Each house is overseen by a house leader and all have a House Captain and two Vice-Captains. The current staff in charge of the houses (the House Leaders) are Mr M Downing (Brandon), Mr K Jackson (Floyd), Mr Smith (Hawley), Mr S Hill (Manton), and Mr Said (Temperley).

The houses compete in a number of sporting events over the school year. They compete to win the Hawkesford Trophy which was first awarded in 1954 and is based on each house's performance in a variety of sports. These range from cross-country and rugby, and hockey to cricket, to volleyball and athletics; the athletics competition being held at Alexander Stadium and watched by the whole school. Temperley House are the current holders of the Hawkesford Trophy.
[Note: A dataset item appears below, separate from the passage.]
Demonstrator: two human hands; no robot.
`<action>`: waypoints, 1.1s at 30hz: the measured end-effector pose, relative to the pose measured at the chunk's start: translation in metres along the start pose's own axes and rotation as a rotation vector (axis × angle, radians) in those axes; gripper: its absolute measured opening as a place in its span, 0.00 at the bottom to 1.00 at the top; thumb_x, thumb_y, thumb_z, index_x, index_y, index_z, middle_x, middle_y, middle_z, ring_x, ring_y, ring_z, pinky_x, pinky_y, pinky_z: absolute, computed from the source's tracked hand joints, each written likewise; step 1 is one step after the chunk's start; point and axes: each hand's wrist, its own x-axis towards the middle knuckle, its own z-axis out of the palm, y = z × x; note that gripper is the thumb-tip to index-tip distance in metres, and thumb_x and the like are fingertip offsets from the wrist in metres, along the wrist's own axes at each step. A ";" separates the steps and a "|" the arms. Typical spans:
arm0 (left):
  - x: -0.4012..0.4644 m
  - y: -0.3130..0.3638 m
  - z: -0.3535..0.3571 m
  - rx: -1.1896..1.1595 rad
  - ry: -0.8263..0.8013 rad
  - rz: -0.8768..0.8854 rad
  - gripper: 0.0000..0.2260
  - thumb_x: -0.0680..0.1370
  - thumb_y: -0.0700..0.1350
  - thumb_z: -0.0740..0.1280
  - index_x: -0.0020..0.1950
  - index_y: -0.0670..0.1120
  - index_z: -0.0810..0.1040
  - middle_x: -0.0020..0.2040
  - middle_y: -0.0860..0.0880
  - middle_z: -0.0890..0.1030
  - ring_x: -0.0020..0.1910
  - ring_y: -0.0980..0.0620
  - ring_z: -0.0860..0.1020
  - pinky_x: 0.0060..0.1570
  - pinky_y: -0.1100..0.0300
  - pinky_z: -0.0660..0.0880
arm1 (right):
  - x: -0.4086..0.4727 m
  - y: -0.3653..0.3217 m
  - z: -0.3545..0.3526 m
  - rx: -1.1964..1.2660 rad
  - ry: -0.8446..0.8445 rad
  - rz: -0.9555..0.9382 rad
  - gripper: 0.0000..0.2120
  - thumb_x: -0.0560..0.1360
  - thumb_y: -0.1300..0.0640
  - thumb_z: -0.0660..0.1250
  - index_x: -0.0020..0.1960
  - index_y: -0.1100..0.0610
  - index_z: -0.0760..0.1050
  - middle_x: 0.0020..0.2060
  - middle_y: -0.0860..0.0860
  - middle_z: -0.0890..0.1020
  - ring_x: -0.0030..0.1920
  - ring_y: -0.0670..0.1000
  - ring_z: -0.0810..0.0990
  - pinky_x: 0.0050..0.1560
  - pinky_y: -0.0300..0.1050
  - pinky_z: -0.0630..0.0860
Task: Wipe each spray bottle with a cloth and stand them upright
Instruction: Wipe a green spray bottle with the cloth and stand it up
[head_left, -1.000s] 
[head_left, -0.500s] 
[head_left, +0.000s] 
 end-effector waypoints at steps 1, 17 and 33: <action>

A similar competition is held for cultural and academic competitions with the winning house being presented with the P Tuck Trophy. Once again houses compete in a variety of activities ranging from events such as mathematical challenges, to competitions such as chess, public-speaking, photography, music and drama. The current holders are Brandon House.

The house system plays a fundamental role in providing students at Aston with a well-rounded education. All boys take an active part in the house competitions and the events are an integral part of their enrichment programme both inside and outside of the classroom. Through taking part in the wide variety of events the students learn numerous life skills including commitment, leadership, and teamwork; and how to be magnanimous in victory and gracious in defeat. You only have to be at the final assembly of the academic year and witness the anticipation of the overall house competitions results and the announcement of the final standings for the P Tuck Trophy and the Hawkesford Trophy to appreciate how important the house system is to our students.